In the United Methodist church I visited, by contrast, members were busily engaged in serving the poor, repairing houses for the elderly, and visiting prisons. They hosted food pantries, medical missions, and support groups for people who had never been to the church but nonetheless needed support. I found their efforts inspiring and compelling.

Jesus spoke a lot about the kingdom of God. In one sense that kingdom is all of creation, and God is the “King of the Universe,” a phrase my Jewish friends use to address God. But human existence has been marked by rebellions against God. So when Jesus speaks about the kingdom of God, he is usually articulating a vision not of what life is but of what it should be. Through new birth and the sanctifying work of the Spirit, we seek to reflect that kingdom in our lives.

Unfortunately, in the twentieth century there was a tendency to separate the two sides of the gospel. “Liberal” churches focused on doing amazing work to serve others but often forgot evangelism. Wesley believed that the poor needed not just food and clothing but assurance that God loved them and that God’s grace could pardon their sins and make them new.

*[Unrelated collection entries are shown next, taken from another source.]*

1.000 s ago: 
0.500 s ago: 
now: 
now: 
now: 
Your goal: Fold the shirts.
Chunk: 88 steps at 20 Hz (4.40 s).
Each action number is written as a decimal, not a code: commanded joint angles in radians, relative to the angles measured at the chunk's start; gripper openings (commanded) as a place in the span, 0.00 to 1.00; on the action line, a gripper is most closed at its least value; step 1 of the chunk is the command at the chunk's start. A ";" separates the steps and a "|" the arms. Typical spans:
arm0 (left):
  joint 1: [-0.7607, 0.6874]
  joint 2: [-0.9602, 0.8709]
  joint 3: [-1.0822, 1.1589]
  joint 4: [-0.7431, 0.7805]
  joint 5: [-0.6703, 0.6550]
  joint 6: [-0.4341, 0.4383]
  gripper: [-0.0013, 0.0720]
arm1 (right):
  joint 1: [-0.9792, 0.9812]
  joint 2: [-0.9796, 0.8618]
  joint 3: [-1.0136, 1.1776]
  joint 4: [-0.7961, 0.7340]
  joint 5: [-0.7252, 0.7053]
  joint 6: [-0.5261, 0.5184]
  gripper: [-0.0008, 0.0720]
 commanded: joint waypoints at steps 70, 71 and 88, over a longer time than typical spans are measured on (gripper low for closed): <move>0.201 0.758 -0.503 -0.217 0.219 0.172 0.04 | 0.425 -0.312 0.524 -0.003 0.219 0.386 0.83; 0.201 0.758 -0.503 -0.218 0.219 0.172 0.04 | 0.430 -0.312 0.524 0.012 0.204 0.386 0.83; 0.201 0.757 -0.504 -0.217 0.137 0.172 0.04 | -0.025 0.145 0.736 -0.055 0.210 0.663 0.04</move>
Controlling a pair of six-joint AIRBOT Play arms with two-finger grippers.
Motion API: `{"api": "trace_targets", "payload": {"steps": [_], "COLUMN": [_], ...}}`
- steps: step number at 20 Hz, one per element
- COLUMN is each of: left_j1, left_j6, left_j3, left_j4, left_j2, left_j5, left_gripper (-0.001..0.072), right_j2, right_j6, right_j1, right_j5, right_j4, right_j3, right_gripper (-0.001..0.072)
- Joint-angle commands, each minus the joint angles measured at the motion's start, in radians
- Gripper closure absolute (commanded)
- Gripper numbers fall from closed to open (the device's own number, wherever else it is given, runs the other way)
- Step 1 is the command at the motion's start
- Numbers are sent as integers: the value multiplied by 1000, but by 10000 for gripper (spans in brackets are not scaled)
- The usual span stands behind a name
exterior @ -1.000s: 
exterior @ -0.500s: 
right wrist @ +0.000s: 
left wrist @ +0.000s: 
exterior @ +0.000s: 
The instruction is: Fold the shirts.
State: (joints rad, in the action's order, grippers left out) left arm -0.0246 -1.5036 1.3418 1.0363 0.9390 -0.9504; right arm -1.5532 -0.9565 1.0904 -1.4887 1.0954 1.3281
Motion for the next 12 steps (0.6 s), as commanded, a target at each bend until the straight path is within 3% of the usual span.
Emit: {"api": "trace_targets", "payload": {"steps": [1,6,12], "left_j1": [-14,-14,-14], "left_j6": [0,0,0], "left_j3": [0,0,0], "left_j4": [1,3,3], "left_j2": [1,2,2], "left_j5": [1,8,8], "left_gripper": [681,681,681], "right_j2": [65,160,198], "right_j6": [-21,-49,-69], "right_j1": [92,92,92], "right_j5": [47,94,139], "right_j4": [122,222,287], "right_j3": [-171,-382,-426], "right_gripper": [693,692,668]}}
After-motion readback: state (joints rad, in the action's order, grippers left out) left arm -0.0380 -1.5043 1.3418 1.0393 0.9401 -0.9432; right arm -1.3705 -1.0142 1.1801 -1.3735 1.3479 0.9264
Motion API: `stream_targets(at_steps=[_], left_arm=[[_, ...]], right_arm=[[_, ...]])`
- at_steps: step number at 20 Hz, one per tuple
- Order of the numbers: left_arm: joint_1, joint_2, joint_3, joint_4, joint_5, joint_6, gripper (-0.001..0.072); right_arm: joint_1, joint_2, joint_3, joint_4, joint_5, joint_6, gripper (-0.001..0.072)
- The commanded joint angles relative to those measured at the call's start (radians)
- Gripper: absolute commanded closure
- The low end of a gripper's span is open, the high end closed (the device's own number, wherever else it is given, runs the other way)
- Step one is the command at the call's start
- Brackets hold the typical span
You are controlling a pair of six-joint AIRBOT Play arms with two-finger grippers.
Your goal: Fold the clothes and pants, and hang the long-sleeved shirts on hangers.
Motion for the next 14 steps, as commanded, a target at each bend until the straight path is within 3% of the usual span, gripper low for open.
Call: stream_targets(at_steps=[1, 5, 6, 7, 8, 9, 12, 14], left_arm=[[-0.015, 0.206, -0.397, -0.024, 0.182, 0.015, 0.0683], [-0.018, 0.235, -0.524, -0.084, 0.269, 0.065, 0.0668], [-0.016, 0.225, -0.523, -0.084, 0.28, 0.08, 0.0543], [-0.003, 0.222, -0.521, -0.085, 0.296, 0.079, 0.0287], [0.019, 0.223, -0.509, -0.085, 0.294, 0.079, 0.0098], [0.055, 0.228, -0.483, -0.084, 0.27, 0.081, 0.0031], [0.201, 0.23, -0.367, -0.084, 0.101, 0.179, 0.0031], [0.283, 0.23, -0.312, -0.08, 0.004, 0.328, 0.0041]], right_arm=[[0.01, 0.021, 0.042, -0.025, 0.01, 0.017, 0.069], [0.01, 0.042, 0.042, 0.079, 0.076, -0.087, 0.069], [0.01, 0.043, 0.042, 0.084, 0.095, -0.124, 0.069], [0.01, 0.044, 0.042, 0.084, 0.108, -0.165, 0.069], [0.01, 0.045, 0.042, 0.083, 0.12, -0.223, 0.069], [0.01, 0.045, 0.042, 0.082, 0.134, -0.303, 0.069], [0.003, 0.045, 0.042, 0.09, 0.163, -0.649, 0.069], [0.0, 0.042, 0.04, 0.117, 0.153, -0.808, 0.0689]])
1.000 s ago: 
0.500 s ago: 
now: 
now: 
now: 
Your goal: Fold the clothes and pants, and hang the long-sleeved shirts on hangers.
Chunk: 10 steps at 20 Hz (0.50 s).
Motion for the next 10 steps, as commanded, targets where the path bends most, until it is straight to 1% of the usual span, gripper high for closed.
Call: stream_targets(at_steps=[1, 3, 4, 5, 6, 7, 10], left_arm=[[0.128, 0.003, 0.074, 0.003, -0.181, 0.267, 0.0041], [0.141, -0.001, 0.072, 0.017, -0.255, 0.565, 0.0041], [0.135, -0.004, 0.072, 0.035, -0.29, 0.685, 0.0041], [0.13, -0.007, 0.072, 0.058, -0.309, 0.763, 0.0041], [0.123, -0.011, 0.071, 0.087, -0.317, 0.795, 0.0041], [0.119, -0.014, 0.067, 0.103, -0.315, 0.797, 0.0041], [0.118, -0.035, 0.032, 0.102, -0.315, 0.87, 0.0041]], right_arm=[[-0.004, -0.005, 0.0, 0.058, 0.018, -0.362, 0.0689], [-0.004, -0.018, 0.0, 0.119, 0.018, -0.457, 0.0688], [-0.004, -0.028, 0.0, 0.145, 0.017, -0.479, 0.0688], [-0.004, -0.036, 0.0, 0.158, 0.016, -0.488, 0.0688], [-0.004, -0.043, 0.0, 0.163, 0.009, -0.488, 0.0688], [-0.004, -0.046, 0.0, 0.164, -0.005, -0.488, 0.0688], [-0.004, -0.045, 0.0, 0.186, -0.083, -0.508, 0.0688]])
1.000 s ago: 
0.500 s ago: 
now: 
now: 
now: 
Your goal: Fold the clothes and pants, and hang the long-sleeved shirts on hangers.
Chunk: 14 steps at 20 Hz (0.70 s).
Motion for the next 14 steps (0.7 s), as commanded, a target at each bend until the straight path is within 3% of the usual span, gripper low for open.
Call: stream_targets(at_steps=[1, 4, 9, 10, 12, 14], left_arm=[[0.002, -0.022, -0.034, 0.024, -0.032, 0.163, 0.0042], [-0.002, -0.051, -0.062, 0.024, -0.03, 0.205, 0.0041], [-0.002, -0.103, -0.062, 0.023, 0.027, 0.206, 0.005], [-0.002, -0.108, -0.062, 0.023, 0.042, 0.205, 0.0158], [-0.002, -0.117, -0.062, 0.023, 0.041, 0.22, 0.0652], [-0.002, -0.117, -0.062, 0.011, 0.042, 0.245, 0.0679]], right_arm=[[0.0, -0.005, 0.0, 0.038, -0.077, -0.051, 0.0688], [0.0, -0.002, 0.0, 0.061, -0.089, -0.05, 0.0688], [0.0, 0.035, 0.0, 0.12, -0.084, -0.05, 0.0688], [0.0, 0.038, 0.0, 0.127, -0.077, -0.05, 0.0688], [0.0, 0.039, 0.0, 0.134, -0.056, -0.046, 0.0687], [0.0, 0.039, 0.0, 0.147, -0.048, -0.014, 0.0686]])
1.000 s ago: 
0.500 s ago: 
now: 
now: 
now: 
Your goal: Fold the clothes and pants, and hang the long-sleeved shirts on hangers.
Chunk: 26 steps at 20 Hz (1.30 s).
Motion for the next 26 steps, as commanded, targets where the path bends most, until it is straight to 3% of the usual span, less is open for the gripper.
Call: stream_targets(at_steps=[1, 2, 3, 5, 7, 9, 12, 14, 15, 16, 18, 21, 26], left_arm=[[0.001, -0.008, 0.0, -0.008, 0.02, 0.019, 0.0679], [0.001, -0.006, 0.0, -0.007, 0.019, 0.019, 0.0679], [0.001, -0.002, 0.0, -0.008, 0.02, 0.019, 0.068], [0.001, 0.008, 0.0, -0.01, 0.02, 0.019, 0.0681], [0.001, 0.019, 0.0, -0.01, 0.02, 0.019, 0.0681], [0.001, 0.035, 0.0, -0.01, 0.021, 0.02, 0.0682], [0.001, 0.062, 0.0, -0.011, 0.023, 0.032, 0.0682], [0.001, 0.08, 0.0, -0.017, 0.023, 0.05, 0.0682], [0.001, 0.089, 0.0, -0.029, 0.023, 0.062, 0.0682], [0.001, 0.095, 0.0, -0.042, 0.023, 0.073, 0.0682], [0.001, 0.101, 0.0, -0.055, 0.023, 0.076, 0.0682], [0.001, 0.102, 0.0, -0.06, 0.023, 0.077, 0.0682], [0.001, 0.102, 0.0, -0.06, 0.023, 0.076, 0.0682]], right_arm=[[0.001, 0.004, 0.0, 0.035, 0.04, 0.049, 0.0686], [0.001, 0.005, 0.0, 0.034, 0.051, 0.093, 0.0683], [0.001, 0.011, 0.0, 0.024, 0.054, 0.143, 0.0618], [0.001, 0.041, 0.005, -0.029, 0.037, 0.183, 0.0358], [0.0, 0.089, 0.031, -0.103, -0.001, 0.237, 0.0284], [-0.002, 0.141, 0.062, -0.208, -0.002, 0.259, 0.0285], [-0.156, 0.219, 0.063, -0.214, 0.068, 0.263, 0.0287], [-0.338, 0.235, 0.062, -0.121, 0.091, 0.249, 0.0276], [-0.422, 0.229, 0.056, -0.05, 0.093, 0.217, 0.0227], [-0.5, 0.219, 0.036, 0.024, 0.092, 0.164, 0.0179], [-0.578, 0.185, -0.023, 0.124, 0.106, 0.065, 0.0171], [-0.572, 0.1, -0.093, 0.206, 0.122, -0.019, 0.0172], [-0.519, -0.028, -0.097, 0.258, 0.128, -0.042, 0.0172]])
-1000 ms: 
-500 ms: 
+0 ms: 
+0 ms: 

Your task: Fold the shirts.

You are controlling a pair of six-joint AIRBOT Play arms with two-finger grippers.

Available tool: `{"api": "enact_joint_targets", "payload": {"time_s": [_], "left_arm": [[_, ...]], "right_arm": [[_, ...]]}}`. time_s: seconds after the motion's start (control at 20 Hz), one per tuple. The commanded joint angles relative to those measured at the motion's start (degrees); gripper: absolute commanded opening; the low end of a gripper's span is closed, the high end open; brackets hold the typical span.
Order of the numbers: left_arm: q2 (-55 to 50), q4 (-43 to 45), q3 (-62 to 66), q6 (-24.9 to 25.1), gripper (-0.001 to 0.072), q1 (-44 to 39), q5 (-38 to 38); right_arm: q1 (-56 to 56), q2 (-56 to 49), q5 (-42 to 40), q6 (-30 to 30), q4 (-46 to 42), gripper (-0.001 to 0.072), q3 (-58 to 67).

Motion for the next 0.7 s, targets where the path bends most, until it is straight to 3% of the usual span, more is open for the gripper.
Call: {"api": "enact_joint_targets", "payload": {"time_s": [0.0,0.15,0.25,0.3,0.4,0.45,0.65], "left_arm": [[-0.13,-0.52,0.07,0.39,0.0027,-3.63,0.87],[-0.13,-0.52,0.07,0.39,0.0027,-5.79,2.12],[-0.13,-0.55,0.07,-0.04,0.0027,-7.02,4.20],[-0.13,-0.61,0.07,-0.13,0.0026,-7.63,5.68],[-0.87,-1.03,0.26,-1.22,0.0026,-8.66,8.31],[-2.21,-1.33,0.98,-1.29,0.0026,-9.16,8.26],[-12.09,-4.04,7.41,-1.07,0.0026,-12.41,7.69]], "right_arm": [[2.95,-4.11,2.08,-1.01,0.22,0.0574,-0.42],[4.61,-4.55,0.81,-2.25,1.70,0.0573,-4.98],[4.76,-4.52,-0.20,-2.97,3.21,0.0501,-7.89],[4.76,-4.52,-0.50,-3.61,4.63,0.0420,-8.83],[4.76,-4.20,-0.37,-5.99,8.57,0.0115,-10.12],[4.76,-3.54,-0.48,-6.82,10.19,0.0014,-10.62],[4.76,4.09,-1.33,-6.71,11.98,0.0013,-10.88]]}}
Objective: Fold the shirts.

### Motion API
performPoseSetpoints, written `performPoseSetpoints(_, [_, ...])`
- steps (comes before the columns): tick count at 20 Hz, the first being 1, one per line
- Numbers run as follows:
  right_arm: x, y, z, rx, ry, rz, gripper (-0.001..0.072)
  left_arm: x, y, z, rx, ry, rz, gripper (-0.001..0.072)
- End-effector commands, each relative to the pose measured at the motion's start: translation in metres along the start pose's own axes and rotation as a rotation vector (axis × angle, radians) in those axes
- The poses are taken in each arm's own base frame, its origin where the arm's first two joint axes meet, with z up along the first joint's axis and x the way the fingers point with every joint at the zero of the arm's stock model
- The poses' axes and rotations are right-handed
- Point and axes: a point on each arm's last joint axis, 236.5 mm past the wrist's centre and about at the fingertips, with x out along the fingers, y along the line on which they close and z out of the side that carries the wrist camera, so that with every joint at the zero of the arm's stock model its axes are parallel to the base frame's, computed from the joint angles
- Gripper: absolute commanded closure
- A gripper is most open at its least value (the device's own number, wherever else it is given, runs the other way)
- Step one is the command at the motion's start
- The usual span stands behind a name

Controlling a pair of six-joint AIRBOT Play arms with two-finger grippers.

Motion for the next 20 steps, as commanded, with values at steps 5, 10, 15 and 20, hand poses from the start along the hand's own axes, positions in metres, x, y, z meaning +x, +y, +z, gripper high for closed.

In contrast, “conservative” churches preached and taught personal salvation and invited their members to accept Christ and grow in their love for God, but often left aside the social gospel and the call not just to pray for God’s kingdom but to work actively toward achieving it. They cared for the poor among their membership but were less engaged in ministries of compassion, mercy, and justice in the surrounding community.

This wasn’t the only split between two sides of the gospel. Some churches focused on the intellectual faith that was so important to Wesley, but they overlooked his emphasis on experiential faith, a faith of the warmed heart, as though passion and fervor were a bit embarrassing to them. Conversely, other churches retained the spiritual fervor and enthusiasm of the early Methodist movement but downplayed intellectual dimensions of the faith, as if afraid that intellect would sap them of spiritual vitality. One sign of this split was that some Wesleyan traditions that valued the intellect required their clergy to have a master’s degree from an approved seminary, while those that valued the heart were often willing to ordain people with no formal education, even believing that seminary might douse the spiritual fire of their clergy. As with the liberal-conservative divide, the head-heart dichotomy left each side with only half the gospel.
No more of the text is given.